Many trials have interim analysis for safety and efficacy. Some have more than one.

"Manageable safety profile ? how close is it to inflection? When it comes to safety it has to be beyond any doubt, not manageable. Seems that they are already telling us to not to be surprised if safety is a issue once the trial starts. How confident would one feel about efficacy after reading what ADXS had to say about the whole AXAL."

The two previous holds were resolved without the safety of the vaccine being an issue. And the trial has been running for some time now. I suggest you go back and read why the company wants these changes.
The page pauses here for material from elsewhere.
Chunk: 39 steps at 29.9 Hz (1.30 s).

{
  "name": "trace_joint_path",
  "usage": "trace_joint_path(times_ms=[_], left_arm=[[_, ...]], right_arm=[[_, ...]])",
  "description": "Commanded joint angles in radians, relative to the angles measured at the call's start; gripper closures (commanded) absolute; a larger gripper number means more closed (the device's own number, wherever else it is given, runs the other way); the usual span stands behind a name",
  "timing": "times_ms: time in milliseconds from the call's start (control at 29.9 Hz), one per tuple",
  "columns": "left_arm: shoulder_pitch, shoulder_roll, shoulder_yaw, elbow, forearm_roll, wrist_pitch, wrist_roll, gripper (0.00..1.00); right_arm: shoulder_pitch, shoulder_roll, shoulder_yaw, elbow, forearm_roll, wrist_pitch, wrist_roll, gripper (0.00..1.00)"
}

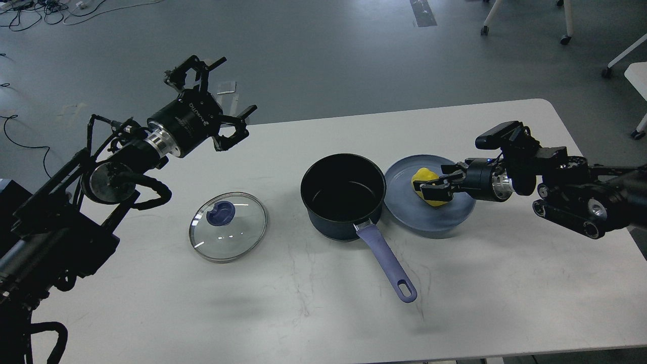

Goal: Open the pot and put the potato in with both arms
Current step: 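Grasp the potato with the right gripper and lift it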

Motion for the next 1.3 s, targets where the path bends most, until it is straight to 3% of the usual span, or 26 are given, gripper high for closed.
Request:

"If FDA review was prompted by 'our proposal to modify the AIM2CERC trial analysis plan...', then why did ADXS not have all information ready for FDA's perusal at the onset? why is the company addressing it now at the request of the FDA? In reality, did the FDA throw back the initial submission back at ADXS pointing shortcomings and pitfalls in the whole design (designated as probably inadequate) or is ADXS that we know of, proactive, even in a delayed mode of operation?"

I doubt it's possible to anticipate every question the FDA will ask.
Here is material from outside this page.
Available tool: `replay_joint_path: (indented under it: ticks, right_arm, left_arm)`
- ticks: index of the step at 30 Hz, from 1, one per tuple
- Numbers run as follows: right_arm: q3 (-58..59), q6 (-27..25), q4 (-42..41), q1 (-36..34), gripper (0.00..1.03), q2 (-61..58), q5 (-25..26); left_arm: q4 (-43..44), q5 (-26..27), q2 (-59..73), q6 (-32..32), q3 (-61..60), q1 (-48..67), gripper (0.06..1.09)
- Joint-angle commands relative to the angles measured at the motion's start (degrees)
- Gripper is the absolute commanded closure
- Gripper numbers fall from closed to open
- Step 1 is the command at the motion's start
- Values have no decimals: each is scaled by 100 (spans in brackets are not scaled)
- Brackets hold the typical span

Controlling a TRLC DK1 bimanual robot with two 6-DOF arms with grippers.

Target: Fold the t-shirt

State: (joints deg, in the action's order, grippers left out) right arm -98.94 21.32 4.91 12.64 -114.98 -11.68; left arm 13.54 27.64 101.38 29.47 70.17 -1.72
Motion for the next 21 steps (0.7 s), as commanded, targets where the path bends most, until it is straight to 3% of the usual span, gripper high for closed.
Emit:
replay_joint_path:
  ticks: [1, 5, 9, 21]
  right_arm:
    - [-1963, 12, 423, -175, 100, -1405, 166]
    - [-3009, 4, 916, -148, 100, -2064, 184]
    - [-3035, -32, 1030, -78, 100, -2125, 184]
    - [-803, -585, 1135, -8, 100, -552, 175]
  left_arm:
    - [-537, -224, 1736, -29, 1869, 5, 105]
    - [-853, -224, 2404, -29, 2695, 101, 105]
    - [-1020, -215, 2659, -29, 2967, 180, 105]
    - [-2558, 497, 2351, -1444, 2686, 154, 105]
Here's what happens when you do a little DD...

“FDA’s review of the AXAL Investigational New Drug (IND) application was prompted by our proposal to modify the AIM2CERV trial’s analysis plan to include, among other things, allowance for a second formal interim analysis for both safety and efficacy,” said Kenneth A. Berlin, President and Chief Executive Officer of Advaxis. “The primary focus of the items raised by the Agency relates to providing additional clarifying details for CMC information previously provided in support of Phase 3 development and which will help support a future Biologics License Application. We have already begun efforts to address the Agency’s requests for information and are working to respond as promptly as we can.” He concluded, “Our AXAL product has demonstrated a manageable safety profile in the over 400 patients we have dosed to date and we look forward to enrolling new patients in our AIM2CERV trial after FDA agrees that the information we submit is responsive to its requests.”

Thanks! Good article.

Other than data releases and updates, I think the first big news (depending on how you look at it) may be full approval for the canine vaccine. The extended field study has been going on for some time. The revenue from it may not amount to much but it would be a full approval. It would be hard to doubt the science if Aratana gets it and the earlier results were excellent. Of course, I would LOVE to see some partnerships.
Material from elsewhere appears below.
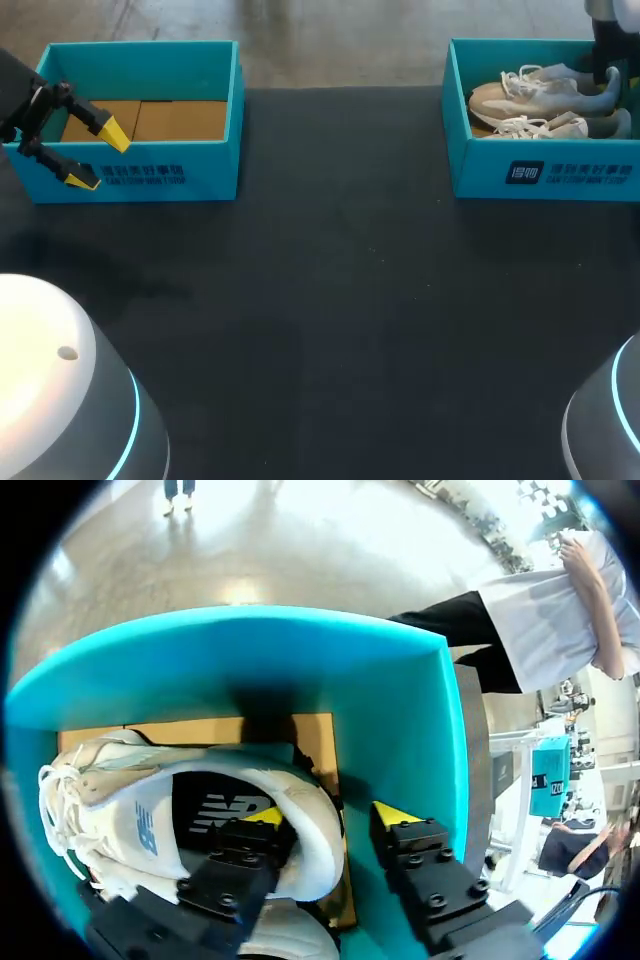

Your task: Take the shoe out of the shoebox, open the shoe tongue, remove and reinsert the insole, then place the shoe into the shoebox

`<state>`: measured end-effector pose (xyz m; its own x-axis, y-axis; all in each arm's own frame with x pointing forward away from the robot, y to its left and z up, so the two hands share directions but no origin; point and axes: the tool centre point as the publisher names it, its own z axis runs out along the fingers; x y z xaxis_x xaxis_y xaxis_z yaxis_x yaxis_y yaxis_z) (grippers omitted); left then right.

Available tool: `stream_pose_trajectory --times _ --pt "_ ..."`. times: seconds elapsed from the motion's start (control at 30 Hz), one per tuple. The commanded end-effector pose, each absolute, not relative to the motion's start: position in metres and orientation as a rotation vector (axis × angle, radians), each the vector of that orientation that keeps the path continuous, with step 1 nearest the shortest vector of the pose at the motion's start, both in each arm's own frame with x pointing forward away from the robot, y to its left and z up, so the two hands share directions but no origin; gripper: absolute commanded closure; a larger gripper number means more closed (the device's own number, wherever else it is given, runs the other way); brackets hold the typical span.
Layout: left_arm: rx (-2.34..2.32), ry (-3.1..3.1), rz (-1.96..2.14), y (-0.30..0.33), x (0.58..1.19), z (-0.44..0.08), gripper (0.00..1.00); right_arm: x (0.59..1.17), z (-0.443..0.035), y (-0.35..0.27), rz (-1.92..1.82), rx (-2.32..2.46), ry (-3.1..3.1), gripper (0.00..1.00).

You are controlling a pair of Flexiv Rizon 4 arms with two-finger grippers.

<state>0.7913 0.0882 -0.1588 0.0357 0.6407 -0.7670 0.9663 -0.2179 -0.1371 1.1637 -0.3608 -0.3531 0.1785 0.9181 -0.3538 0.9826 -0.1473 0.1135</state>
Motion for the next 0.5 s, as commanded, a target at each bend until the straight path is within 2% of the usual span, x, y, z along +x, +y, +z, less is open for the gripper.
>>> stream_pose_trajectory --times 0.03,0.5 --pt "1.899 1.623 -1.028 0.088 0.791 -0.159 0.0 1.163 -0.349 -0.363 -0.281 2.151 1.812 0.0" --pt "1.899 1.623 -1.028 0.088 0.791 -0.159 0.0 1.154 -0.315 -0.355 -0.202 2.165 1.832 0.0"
blue, a lot will depend on the upcoming data for the PSA trial. If ADXS-PSA can boast efficacy combined with KEYTRUDA, I see no reason why Merck would not want to test the waters further. The cost of producing AXAL (based on previous company disclosures) by itself is lower than producing NEO, so that would be a plus. Safety is another plus. We'll know in a few months. We may see full approval for the canine vaccine as the extended field has been ongoing for some time (a year?). If that does happen, I'd like to see OS Therapies try to pursue an accelerated approval trial for the pediatric indication. So, are good things coming? Quite possibly. Is the science sound? I believe so. Is management capable of seeing this through? Well, that could be the billion dollar question. There have been SO many missteps along the way, it's impossible to say. I still have faith the science will win out but I am no longer totally optimistic. This could be the make or break year.

Settlement Date Short Interest Avg Daily Volume Days To Cover
12/31/2018 2,073,019 840,088 2.467621

Hov, while I don't expect a buyout anytime soon, I am intrigued that Ken mentioned term sheets on the call. How far into discussions would a term sheet be generated? I assume there must be a modicum of interest on the part of another company to get to this step. BTW, thank you for your well-reasoned, balanced posts here.

What's up with the price action today?

Volume is nothing to write home about but it looks like some nice buys are going through today.